**What you need to do**
Please transcribe, exactly, the line that contains "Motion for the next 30" and every line after it to the end of the records, and nothing else.

**Extracted entries**

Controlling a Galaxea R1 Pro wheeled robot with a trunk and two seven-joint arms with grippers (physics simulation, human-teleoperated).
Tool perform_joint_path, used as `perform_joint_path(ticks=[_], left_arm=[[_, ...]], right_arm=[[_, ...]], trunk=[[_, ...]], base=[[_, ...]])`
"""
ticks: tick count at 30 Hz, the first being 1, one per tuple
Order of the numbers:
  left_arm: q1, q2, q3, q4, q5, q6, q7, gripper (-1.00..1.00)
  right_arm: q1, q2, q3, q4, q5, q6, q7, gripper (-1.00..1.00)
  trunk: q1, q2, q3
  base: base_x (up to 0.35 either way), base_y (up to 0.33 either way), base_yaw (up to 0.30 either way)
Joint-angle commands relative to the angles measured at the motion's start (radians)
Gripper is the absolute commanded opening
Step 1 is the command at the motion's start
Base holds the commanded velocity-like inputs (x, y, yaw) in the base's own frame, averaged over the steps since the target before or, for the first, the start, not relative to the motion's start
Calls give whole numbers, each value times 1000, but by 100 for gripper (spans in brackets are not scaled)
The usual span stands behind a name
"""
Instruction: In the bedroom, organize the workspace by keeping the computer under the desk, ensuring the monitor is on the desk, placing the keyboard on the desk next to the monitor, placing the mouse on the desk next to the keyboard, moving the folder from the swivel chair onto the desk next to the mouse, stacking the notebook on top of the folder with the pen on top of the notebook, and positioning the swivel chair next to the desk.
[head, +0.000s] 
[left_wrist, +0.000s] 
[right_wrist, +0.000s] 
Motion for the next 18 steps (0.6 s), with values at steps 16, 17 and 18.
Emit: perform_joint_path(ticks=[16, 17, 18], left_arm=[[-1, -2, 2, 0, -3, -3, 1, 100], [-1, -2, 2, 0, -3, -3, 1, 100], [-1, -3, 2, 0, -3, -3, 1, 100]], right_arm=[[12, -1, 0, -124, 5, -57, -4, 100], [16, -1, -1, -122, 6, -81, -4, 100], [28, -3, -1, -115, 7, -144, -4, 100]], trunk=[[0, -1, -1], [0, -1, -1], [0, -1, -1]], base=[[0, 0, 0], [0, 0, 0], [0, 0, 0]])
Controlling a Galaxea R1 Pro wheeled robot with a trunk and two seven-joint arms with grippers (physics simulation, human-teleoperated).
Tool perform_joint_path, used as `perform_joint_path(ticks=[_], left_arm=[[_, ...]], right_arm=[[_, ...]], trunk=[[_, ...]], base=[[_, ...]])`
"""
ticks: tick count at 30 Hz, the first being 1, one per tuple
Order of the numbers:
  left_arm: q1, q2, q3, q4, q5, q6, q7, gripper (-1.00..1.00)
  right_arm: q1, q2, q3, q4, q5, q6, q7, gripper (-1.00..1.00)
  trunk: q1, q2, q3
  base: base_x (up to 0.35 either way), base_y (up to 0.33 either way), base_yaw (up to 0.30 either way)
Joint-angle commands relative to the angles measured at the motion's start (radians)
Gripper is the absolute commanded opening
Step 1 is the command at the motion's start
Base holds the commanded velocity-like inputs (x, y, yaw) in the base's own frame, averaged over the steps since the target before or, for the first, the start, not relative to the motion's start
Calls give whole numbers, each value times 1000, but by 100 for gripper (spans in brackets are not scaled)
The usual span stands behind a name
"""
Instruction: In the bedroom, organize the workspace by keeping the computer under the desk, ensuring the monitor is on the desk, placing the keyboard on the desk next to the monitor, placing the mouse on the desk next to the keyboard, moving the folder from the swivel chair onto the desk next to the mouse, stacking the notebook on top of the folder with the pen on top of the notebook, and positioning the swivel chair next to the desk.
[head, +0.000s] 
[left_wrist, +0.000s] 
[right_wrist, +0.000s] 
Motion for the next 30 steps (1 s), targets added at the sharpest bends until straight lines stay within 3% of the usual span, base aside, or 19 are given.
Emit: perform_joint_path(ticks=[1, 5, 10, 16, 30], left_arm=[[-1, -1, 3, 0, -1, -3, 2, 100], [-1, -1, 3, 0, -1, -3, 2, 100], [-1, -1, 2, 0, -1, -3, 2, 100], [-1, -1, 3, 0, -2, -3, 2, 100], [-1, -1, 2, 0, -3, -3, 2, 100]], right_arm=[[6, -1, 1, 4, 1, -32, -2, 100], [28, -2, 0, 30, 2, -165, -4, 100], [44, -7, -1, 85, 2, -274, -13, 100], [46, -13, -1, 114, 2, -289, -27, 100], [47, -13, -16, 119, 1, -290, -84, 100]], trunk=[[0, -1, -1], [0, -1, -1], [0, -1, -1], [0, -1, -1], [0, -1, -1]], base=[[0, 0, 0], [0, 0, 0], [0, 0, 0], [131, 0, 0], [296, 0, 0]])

**Task answer**
Motion for the next 30 steps (1 s), targets added at the sharpest bends until straight lines stay within 3% of the usual span, base aside, or 19 are given.
Emit: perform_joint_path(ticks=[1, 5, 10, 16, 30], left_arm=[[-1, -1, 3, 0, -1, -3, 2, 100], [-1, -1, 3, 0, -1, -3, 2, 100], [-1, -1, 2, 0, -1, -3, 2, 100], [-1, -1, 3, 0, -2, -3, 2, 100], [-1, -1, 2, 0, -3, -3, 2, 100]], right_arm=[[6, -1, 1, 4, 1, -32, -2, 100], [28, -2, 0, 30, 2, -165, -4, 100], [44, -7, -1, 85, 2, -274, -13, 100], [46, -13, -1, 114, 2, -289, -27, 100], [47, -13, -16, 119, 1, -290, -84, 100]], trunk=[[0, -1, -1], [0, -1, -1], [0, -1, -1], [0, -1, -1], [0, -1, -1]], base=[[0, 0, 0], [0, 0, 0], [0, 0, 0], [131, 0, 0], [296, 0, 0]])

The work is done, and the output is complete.